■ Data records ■
>>>>>

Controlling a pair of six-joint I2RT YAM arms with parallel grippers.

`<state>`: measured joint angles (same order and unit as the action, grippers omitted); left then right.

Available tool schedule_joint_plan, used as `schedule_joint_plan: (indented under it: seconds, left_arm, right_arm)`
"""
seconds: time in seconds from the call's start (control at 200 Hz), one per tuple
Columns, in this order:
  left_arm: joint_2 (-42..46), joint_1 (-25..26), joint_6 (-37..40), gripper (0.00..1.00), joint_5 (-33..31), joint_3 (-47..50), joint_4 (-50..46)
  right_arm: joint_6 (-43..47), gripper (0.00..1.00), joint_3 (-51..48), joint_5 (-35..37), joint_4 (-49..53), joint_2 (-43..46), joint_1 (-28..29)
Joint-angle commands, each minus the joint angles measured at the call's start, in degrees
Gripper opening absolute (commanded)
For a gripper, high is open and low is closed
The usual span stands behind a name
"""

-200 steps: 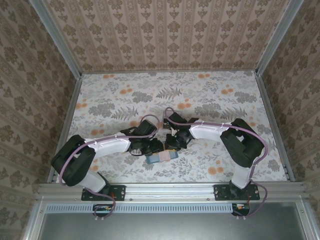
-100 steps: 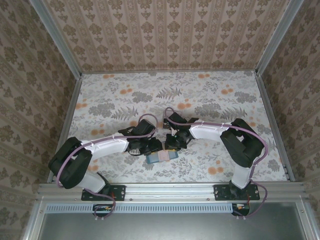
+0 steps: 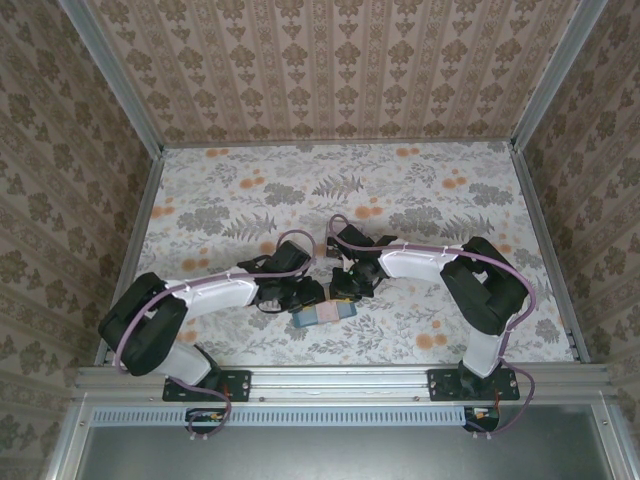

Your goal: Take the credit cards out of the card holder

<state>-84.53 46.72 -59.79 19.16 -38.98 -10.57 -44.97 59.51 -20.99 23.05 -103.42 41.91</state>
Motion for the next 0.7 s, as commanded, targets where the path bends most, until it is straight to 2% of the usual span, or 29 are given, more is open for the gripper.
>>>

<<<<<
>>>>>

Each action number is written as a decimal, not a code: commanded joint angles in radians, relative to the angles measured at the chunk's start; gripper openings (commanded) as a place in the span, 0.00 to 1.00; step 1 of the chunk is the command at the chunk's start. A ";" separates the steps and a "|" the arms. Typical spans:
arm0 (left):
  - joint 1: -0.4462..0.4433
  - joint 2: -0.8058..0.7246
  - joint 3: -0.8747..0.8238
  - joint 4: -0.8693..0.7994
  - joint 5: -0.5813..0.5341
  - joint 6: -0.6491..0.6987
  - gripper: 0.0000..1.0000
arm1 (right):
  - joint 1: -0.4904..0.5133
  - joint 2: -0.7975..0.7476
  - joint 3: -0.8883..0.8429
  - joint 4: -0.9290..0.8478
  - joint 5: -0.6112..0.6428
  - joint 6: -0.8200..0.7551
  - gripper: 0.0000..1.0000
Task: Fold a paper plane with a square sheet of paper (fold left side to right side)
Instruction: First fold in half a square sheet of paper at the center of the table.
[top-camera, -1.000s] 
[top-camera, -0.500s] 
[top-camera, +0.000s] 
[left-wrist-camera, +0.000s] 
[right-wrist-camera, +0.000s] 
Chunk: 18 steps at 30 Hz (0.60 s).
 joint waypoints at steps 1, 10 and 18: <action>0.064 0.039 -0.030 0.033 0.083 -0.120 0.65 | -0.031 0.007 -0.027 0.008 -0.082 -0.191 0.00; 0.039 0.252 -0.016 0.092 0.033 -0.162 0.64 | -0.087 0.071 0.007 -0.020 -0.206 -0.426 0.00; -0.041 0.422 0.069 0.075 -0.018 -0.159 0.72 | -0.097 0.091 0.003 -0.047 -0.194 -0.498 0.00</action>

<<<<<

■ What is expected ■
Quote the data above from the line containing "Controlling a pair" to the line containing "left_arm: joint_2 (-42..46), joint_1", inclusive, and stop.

■ Task response ■
Controlling a pair of six-joint I2RT YAM arms with parallel grippers.

`<state>`: measured joint angles (same order and unit as the action, grippers omitted); left then right.

Available tool schedule_joint_plan, used as `schedule_joint_plan: (indented under it: seconds, left_arm, right_arm)`
"""
seconds: time in seconds from the call's start (control at 200 Hz), one per tuple
Columns, in this order:
  left_arm: joint_2 (-42..46), joint_1 (-25..26), joint_6 (-37..40), gripper (0.00..1.00), joint_5 (-33..31), joint_3 (-47..50), joint_4 (-50..46)

What the exercise asked for is now done.